Amazon's element IDs and class names (#productTitle, .a-price, #acrPopover, and the rest) change between layouts, regions, and product categories. Treat the selectors above as a starting template, not a contract. When a field comes back null, re-inspect the live page in your browser's dev tools and update the selector. This is exactly the maintenance the auto-parser saves you, which is why it is the default path above.

Step 4: Put it together and export JSON

Now wire the fetch, the extraction, and a JSON export into one runnable script. This version uses the auto-parser as the primary path and writes the final record to a file so you can feed it into a database, a comparison engine, or a price tracker.

javascript

const fs = require('fs');
const { CrawlingAPI } = require('crawlbase');

const api = new CrawlingAPI({ token: 'YOUR_CRAWLBASE_TOKEN' });

function extractProduct(parsed) {
  return {
    title: parsed.name || null,
    price: parsed.price || null,
    rating: parsed.customerReview || null,
    reviewCount: parsed.customerReviewCount || null,
    availability: parsed.inStock ? 'In Stock' : 'Unavailable',
    mainImage: parsed.mainImage || null,
    images: parsed.images || [],
  };
}

async function main() {
  const productUrl = 'https://www.amazon.com/dp/B099MPWPRY';
  const response = await api.get(productUrl, { scraper: 'amazon-product-details' });

  if (response.statusCode !== 200) {
    console.error(`Request failed: ${response.statusCode}`);
    return;
  }

  const parsed = JSON.parse(response.body).body;
  const product = extractProduct(parsed);

  fs.writeFileSync('product.json', JSON.stringify(product, null, 2));
  console.log('Saved product.json');
  console.log(product);
}

main().catch((error) => console.error('Error:', error));

Run the full script with node scraper.js. It fetches the page, maps the parsed fields with extractProduct, writes a tidy product.json, and logs the record to the console.
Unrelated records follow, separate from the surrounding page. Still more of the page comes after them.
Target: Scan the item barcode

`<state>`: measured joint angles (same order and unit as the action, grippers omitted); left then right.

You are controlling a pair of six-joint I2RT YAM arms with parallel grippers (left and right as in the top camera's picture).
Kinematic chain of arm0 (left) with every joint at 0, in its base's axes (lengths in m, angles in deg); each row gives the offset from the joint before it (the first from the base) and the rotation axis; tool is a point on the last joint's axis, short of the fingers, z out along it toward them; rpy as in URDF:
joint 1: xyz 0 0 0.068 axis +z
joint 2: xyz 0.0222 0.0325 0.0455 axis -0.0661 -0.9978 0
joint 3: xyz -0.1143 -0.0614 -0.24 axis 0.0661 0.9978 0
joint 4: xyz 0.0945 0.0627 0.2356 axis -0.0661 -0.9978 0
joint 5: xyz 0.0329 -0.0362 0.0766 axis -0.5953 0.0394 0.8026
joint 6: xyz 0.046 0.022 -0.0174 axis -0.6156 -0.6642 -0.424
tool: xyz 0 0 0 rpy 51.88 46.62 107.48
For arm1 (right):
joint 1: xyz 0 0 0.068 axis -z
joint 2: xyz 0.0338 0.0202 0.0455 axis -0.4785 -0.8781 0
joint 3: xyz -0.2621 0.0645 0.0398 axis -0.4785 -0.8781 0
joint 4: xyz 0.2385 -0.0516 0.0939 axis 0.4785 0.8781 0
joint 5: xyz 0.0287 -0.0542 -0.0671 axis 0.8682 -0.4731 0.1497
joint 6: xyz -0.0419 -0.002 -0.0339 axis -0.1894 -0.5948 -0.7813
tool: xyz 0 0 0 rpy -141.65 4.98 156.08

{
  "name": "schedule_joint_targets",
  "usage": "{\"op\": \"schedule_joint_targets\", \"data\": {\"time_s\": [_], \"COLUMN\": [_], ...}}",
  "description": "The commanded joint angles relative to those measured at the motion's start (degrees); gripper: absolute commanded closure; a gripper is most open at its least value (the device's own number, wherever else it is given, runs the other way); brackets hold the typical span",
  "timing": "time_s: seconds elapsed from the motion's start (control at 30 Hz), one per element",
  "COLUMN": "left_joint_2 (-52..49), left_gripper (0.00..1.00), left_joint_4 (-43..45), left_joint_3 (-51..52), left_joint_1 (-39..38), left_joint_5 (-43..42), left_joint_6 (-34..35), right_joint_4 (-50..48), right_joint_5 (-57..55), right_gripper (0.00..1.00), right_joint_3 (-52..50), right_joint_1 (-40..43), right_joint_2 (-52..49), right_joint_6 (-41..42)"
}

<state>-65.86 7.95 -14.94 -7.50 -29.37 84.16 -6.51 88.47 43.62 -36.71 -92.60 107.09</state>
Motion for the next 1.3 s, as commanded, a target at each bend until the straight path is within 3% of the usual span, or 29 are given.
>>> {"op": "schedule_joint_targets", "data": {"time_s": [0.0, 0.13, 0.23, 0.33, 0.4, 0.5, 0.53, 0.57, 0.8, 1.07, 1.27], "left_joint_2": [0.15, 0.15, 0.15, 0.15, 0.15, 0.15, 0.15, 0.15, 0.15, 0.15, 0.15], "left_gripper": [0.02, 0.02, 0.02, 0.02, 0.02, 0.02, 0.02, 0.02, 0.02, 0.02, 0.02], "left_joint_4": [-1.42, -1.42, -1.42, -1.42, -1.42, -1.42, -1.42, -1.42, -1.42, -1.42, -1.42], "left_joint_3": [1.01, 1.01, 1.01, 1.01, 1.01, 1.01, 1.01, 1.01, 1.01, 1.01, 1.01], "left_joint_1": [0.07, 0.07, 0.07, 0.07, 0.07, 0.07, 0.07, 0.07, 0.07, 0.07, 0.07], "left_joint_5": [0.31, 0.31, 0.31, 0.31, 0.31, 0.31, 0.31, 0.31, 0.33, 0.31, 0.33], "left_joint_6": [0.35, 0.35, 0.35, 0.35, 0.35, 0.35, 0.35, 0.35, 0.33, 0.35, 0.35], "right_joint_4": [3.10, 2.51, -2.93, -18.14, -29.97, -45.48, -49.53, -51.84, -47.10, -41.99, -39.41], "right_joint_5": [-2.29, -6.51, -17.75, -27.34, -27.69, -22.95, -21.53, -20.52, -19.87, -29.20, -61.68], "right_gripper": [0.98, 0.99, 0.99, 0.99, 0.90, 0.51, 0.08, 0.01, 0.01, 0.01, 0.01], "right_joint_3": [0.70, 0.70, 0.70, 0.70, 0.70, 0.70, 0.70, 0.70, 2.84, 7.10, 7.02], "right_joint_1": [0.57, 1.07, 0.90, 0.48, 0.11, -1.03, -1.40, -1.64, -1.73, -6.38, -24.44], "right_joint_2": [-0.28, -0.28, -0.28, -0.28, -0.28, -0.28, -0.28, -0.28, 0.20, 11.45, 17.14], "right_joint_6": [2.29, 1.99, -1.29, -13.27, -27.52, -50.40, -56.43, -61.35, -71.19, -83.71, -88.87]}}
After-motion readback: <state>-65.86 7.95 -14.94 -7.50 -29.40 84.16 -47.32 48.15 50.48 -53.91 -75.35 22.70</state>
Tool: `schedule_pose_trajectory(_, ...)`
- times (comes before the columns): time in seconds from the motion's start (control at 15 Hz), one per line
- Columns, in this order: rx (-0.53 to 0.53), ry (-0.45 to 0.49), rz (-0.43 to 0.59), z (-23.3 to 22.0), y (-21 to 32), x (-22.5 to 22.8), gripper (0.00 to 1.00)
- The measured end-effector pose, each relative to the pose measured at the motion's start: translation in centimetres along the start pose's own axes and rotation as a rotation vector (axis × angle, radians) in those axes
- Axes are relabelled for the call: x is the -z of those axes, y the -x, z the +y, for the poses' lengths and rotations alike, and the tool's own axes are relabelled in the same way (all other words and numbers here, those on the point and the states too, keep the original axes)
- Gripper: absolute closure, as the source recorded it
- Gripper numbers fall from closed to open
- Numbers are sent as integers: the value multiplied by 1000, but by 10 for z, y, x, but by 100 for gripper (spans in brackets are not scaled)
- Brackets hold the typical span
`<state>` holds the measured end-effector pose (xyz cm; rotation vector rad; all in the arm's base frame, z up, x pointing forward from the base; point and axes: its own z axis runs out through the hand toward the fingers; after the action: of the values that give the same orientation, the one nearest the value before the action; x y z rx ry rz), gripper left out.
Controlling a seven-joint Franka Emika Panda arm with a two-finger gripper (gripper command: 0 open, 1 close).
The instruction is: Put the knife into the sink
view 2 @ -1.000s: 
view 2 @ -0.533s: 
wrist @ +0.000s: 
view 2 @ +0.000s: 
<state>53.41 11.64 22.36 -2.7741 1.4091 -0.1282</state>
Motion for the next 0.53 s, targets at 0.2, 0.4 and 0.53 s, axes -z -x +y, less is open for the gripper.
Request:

To use the cheerio fallback instead, drop the scraper option from the api.get call and pass response.body straight to the parseHtml function from Step 3.

What the output looks like

The exported product.json is a single clean record you can store, compare against a previous run, or load into a tracker.

json

{
  "title": "PHILIPS A4216 Wireless Sports Headphones",
  "price": "$24.99",
  "rating": "4.3 out of 5 stars",
  "reviewCount": "2,184 ratings",
  "availability": "In Stock",
  "mainImage": "https://m.media-amazon.com/images/I/61abc123.jpg",
  "images": [
    "https://m.media-amazon.com/images/I/41def456.jpg",
    "https://m.media-amazon.com/images/I/51ghi789.jpg"
  ]
}

Scale to many products

One product is a demo; a real job runs a list. Because every standard product page shares the same parser and the same selectors, you collect a set of product URLs (or Amazon ASINs, which map directly to /dp/<ASIN> URLs) and loop over them, reusing the exact extractProduct logic for each.

javascript

async function scrapeMany(asins) {
  const records = [];
  for (const asin of asins) {
    const url = `https://www.amazon.com/dp/${asin}`;
    const response = await api.get(url, { scraper: 'amazon-product-details' });
    if (response.statusCode === 200) {
      const parsed = JSON.parse(response.body).body;
      records.push(extractProduct(parsed));
    }
  }
  return records;
}

scrapeMany(['B099MPWPRY', 'B08PZHYWJS']).then((rows) => {
  console.log(`Collected ${rows.length} products`);
});

To discover the URLs in the first place, scrape an Amazon search or category page for product links and feed those into this loop. That search-page step is its own topic, covered in our guide on how to scrape Amazon search pages with the Crawling API. If you would rather skip selectors and pricing logic entirely, our walkthrough on how to scrape prices from Amazon with AI shows a model-driven approach to the same data.

Staying unblocked

The Crawling API handles rendering and IP rotation for you, but a few habits keep large runs healthy, and they apply to any hard commercial target.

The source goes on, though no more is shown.